これまでは貯金を切り崩して生活に充てていたけれど、さすがにベビーベットのお金まで貯金ではまかなえないと思い、パートに出ることにする。
両親は喜んでいた。やっと立ち直った、と。
私は何も言わず、にこにこと笑っておく。娘に怒られちゃって、なんて本当のことを言うのも何か違う気がしたから。
大変な世の中になったものの、存外仕事はいくらでもあった。
今住んでいる賃貸から近い、という理由で、私はスーパーのレジ打ちパートを始めることにした。
インターネットで何でもそろう時代になったにも関わらず、スーパーは連日買い物客で混んでいた。
買い物客はみんな目的の物目指してせかせかと歩き、もしくは値段と商品を吟味しながらふらふらと店内を徘徊し、欲しいものを買い物かごに放り込み、放り込み、商品でいっぱいになったかごをたいして嬉しそうでもない様子でレジにやってくる。
私はその系統だっていそうでまったく節操のないかごの中身を一つ一つ手に取り、レジを通してピッと音がするのを確認してから商品名と値段を読み上げ隣のかごへと移す。
ずっとその繰り返し。
棒立ちで足が痛み、同じ動作で肩が凝り、感情も何もない機械のように抑揚もなく商品と値段の読み上げをして声がかすかすになるころ、ようやく一日の業務が終わる。

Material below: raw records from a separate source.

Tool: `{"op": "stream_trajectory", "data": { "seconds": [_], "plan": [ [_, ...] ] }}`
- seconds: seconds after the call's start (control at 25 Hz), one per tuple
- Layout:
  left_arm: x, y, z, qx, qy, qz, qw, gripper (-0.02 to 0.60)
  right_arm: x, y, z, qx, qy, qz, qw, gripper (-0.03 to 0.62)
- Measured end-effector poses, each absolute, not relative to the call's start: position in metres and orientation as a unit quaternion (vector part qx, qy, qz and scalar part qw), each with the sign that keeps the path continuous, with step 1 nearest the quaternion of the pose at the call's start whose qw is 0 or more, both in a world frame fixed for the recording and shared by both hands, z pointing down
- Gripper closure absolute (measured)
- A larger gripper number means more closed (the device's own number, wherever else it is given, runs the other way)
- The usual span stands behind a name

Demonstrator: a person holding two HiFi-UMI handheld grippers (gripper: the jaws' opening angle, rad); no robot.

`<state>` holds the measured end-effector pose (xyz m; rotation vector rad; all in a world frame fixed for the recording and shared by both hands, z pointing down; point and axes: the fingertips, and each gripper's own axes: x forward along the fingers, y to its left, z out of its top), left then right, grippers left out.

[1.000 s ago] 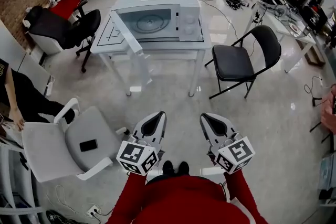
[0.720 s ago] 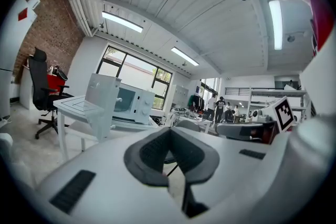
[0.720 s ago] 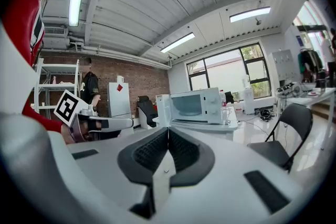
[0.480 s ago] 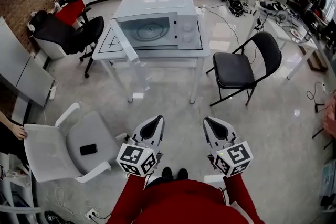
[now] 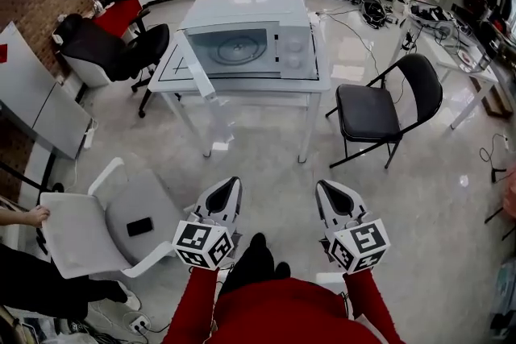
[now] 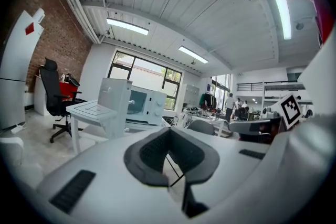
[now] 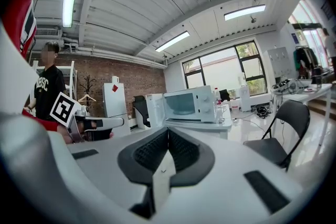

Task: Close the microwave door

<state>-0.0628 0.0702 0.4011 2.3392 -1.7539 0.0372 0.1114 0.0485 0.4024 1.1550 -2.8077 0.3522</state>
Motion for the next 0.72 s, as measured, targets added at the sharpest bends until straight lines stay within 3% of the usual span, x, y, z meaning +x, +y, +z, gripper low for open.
{"op": "stream_trajectory", "data": {
  "seconds": [0.52,0.72],
  "plan": [
    [-0.191,-0.022,0.406,0.753,-0.651,0.006,0.100,0.572,0.049,-0.043,0.400,0.386,-0.914,0.112,0.061,0.582],
    [-0.206,-0.062,0.412,0.784,-0.613,0.021,0.102,0.572,0.018,-0.088,0.399,0.399,-0.905,0.123,0.078,0.582]
  ]
}}
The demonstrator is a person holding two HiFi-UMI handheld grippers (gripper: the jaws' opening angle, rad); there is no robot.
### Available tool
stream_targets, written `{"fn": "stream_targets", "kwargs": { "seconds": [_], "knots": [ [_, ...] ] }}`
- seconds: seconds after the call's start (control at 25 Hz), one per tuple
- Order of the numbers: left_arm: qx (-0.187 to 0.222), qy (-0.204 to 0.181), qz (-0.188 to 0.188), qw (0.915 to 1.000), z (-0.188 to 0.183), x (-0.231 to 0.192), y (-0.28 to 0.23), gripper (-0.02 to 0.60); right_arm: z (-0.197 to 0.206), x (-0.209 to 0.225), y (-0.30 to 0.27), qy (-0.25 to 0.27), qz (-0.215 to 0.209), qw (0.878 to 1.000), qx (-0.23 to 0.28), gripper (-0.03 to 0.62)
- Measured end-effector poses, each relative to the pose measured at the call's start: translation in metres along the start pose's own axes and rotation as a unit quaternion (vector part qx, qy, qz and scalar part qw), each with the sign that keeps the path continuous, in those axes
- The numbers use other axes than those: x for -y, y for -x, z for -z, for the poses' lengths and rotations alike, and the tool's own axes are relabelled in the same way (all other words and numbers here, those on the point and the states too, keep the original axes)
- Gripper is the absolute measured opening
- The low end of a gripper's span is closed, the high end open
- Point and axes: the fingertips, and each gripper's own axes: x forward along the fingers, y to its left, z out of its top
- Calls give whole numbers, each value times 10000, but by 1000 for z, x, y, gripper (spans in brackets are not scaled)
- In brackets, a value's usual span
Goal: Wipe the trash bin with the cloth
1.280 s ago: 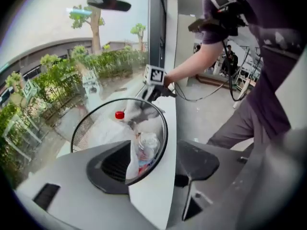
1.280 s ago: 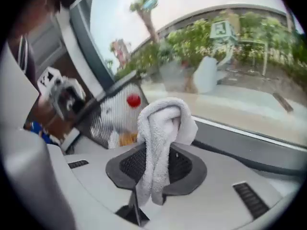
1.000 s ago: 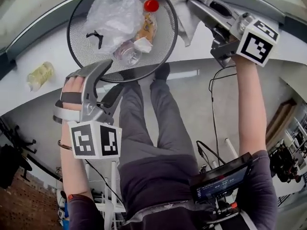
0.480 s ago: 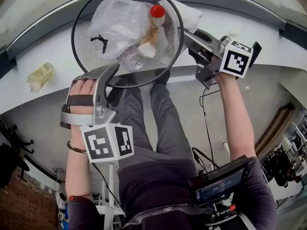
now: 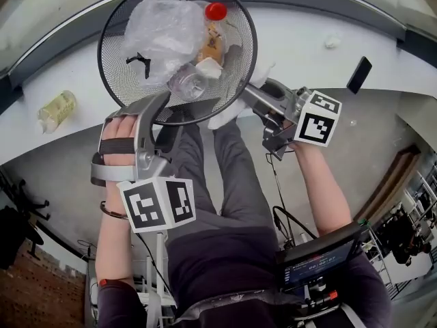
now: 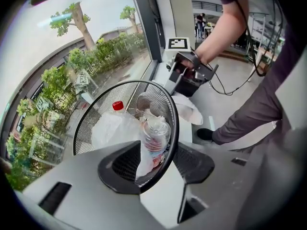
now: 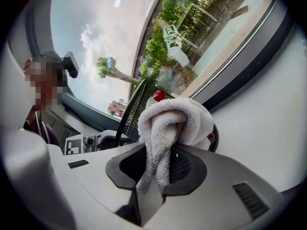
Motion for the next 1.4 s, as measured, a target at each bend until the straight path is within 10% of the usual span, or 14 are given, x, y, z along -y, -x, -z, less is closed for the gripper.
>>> {"fn": "stream_targets", "kwargs": {
  "seconds": [0.16,0.28,0.36,0.56,0.68,1.04,1.4],
  "knots": [
    [187,165,171,9995,-1,0,5,203,5,-3,4,701,183,9968,-352,92],
    [367,264,496,9977,3,0,21,215,-27,3,18,2282,965,9671,-583,92],
    [389,57,530,9978,7,-3,30,218,-64,3,26,3460,1453,9245,-676,92],
    [104,-828,575,9949,10,-3,21,218,-119,2,3,5955,1831,7648,-1640,92],
    [137,-782,737,9941,6,2,15,181,-107,5,-15,6460,1695,7112,-2194,92],
    [159,-116,855,9961,2,11,14,129,-30,13,-6,6325,1711,7086,-2617,92],
    [268,570,468,9969,-21,19,10,101,51,-7,-11,5846,953,7519,-2894,91]
  ]
}}
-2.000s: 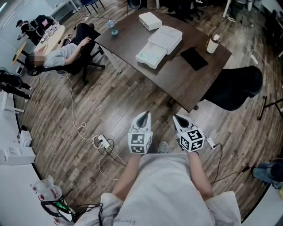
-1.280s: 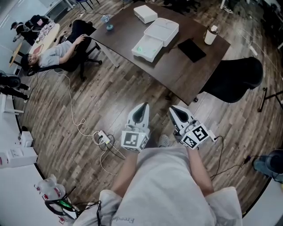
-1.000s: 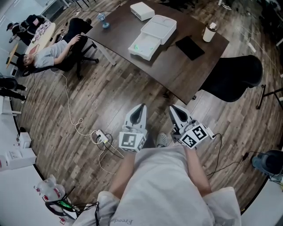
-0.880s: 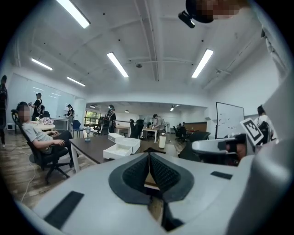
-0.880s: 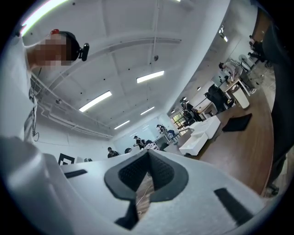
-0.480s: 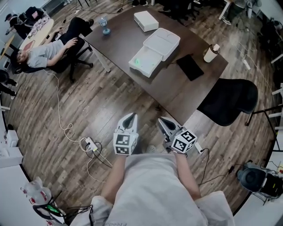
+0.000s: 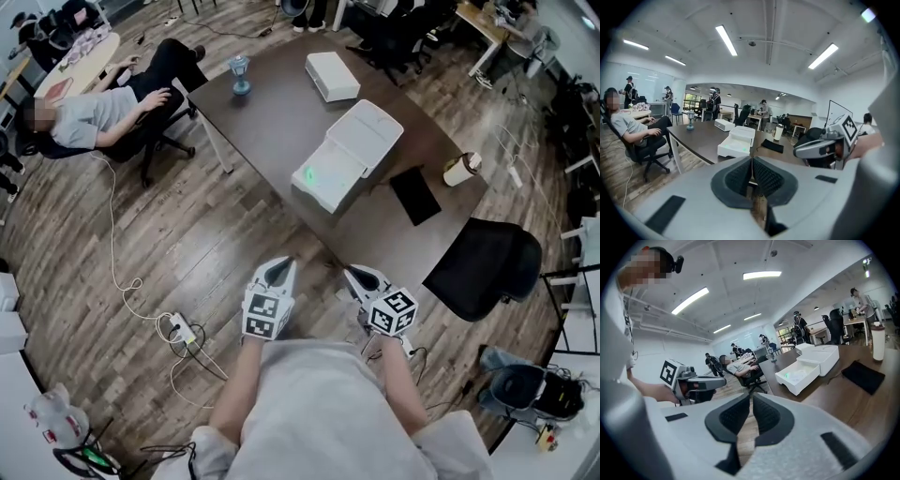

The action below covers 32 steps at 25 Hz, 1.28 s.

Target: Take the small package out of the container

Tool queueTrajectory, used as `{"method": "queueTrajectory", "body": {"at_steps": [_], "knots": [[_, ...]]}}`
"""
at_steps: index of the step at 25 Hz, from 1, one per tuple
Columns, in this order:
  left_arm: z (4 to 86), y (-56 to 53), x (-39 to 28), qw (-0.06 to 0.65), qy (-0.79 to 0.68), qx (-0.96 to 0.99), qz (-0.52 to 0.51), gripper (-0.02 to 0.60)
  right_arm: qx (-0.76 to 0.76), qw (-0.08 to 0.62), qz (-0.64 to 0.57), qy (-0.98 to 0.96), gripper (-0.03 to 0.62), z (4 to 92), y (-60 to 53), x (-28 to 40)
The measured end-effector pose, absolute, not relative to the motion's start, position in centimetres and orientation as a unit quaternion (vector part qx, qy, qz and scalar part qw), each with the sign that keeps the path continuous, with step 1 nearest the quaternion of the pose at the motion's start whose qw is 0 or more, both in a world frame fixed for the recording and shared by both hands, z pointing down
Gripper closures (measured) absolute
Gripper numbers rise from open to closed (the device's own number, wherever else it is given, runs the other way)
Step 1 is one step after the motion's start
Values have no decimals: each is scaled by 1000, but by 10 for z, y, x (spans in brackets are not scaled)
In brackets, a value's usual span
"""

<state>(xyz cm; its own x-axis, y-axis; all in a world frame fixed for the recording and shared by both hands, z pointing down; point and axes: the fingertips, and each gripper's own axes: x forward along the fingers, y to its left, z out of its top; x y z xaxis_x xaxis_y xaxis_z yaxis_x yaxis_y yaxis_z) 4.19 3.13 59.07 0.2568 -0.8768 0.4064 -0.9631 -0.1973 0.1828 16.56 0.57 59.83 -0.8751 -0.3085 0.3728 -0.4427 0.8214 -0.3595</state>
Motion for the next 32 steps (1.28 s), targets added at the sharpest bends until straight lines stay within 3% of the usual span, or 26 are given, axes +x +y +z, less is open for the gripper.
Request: {"method": "queueTrajectory", "body": {"at_steps": [7,21,32], "knots": [[605,2,-17,221,-583,775,100,574,194,223,191,-936,542,616,-52,126],[622,-20,-103,252,-595,760,65,574,133,359,70,-921,409,629,-141,62],[628,-59,-142,256,-606,748,86,574,93,439,36,-893,390,664,-211,46]]}}
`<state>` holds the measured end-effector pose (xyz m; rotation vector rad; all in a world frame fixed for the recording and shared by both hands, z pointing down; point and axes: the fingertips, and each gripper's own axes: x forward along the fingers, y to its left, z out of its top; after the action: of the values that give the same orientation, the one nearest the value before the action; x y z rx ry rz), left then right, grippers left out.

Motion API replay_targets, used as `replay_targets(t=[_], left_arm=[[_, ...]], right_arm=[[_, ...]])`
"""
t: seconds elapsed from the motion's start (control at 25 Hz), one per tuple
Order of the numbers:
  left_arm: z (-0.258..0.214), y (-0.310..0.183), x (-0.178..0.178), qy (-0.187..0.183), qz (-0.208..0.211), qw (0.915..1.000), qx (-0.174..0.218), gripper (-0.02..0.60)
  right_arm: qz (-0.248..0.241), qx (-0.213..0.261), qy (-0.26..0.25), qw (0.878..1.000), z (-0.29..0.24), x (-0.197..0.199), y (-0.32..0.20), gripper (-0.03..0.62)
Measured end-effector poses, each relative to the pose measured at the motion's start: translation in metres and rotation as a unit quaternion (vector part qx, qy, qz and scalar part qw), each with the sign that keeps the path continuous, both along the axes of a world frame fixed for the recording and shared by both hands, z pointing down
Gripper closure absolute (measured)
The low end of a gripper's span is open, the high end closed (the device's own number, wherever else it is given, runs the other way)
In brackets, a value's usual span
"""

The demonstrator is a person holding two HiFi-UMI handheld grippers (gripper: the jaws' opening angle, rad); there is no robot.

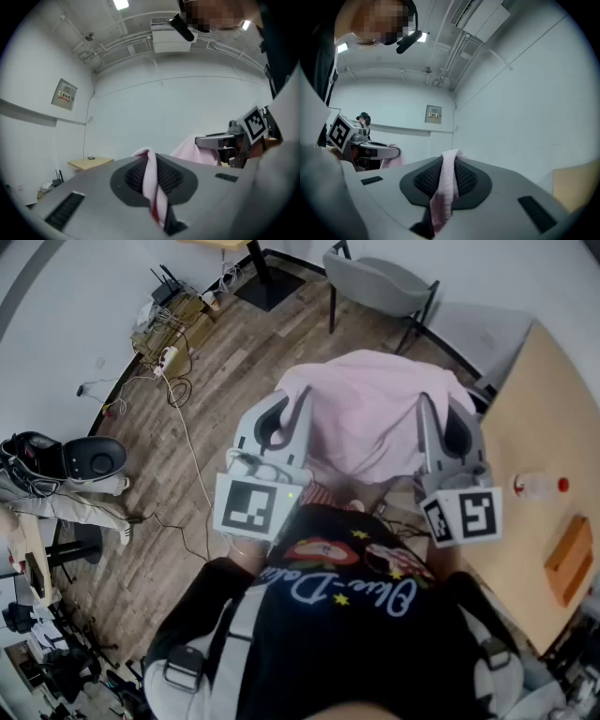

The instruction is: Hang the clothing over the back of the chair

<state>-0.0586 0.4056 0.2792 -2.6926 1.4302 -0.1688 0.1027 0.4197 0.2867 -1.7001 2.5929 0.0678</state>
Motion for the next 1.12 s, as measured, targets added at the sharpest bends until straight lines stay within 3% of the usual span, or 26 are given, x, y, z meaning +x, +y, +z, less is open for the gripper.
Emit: replay_targets(t=[1.12], left_arm=[[-0.011, 0.000, -0.028, -0.001, -0.040, 0.9991, 0.011, 0.566]], right_arm=[[-0.046, 0.007, -0.009, 0.999, -0.011, -0.030, -0.015, 0.551]])
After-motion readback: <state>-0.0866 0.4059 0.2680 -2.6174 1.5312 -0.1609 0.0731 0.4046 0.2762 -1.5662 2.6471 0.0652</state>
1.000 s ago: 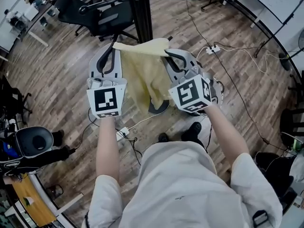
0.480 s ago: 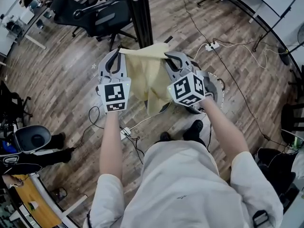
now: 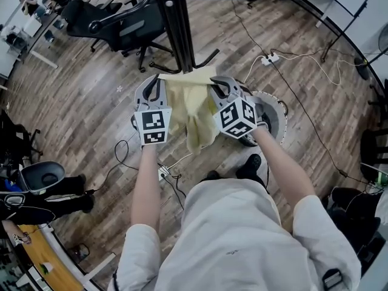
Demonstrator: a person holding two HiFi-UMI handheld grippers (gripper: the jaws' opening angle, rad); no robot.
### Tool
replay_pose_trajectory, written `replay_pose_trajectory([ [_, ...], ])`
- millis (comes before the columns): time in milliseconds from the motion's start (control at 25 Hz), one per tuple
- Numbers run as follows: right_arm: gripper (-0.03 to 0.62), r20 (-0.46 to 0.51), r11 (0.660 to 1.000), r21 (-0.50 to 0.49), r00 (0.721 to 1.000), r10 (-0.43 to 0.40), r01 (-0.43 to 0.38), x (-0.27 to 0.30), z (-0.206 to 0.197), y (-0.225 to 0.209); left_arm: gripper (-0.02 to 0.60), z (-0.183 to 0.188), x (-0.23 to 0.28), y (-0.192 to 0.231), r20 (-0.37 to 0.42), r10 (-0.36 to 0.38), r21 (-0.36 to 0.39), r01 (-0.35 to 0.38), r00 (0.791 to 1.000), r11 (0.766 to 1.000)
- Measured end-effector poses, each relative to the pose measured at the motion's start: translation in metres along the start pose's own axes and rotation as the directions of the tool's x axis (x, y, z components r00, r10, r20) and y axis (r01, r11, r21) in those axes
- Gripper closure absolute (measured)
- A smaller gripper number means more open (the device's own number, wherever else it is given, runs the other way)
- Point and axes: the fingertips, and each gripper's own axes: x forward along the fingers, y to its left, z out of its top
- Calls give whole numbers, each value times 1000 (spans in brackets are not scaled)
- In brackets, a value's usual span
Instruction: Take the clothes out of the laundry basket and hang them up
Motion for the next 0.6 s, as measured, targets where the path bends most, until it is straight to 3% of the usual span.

ねえ、あなたの知り合いにクモノイトに連れ去られた人っている?
仕事終わりに、パートの先輩に声をかけられ、私は曖昧にほほ笑んで回答を誤魔化した。
私の知り合いの親戚に、いるのよ。連れ去られた人。
そうなんですか。
みんな言ってるわ、まさかあの人が連れ去られるなんてって。でも、私思うのよ。連れ去られるからには、連れ去られるような、なにか悪いことでもしてたんじゃないかって。
私は夫のことをぼんやりと思い返す。
そうなんですか?
そう。お天道様はちゃんと見てるからね。私、連れ去られた人のこと、スマホで見せてもらったんだけど、人当たりよさそうな顔して、裏では何をやってるんだかわからないような顔をしていたわよ。
そうなんですね。
身もふたもないと思ったものの口には出さず、ただ、人当たりがよくて裏では何をしているかわからない顔、というのがどんな顔なのか想像する。
浮かんできたのは、クモノイトに連れ去られた最初の被害者として報道されていた、幼い息子のいる女性の顔写真だ。テレビの中でその写真は、柔らかにほほ笑んでいる。
パートの先輩は言いたいことを言えて満足したようで、ニヤリと笑ってから仕事へ戻って行った。
仕事から帰ると娘が静かに涙を流していた。
なあに、どうしたの?
なにもない。どうもしない。
娘の物言いにカチンとくる。こっちは仕事を終えて帰ってきたばかりでとても疲れているっていうのに。
じゃあ、なぜ泣いているの?
誰にだって泣きたい時くらいあるでしょう? 理由なんかいらないよ。
娘は涙でぐしゃぐしゃになった顔をこちらに向ける。
仕事はどう?
どうってことはないけれど、とても疲れたよ。
ふーん?
ふーんって、なによ?
別に。
ごめんなさい。
え、なにが?
ずっと一人にさせてるの、悪いとは思っている。
……。
娘が意外そうな顔をする。私も我ながら意外だと感じた。ずっと以前に娘がクモノイトに連れ去られた時やそれを夫と夫以外の他人に責められた時にも、決して私の口からごめんなさいの一言が出ることはなかったっていうのに。
娘を抱き上げるとずっしりと重量が感じられ、ほのかにミルクの匂いがする。
私のこと、嫌になったんじゃないの?
不安そうに尋ねてくる娘。愛しさとこの子を守ってあげなければという使命感で胸がいっぱいになる。
違うの。そうではないの。
ほんとうに?
ええ、本当に。私はあなたのことがとーっても大好き。
娘はようやく泣き止んで、きゃっきゃと笑い声をあげた。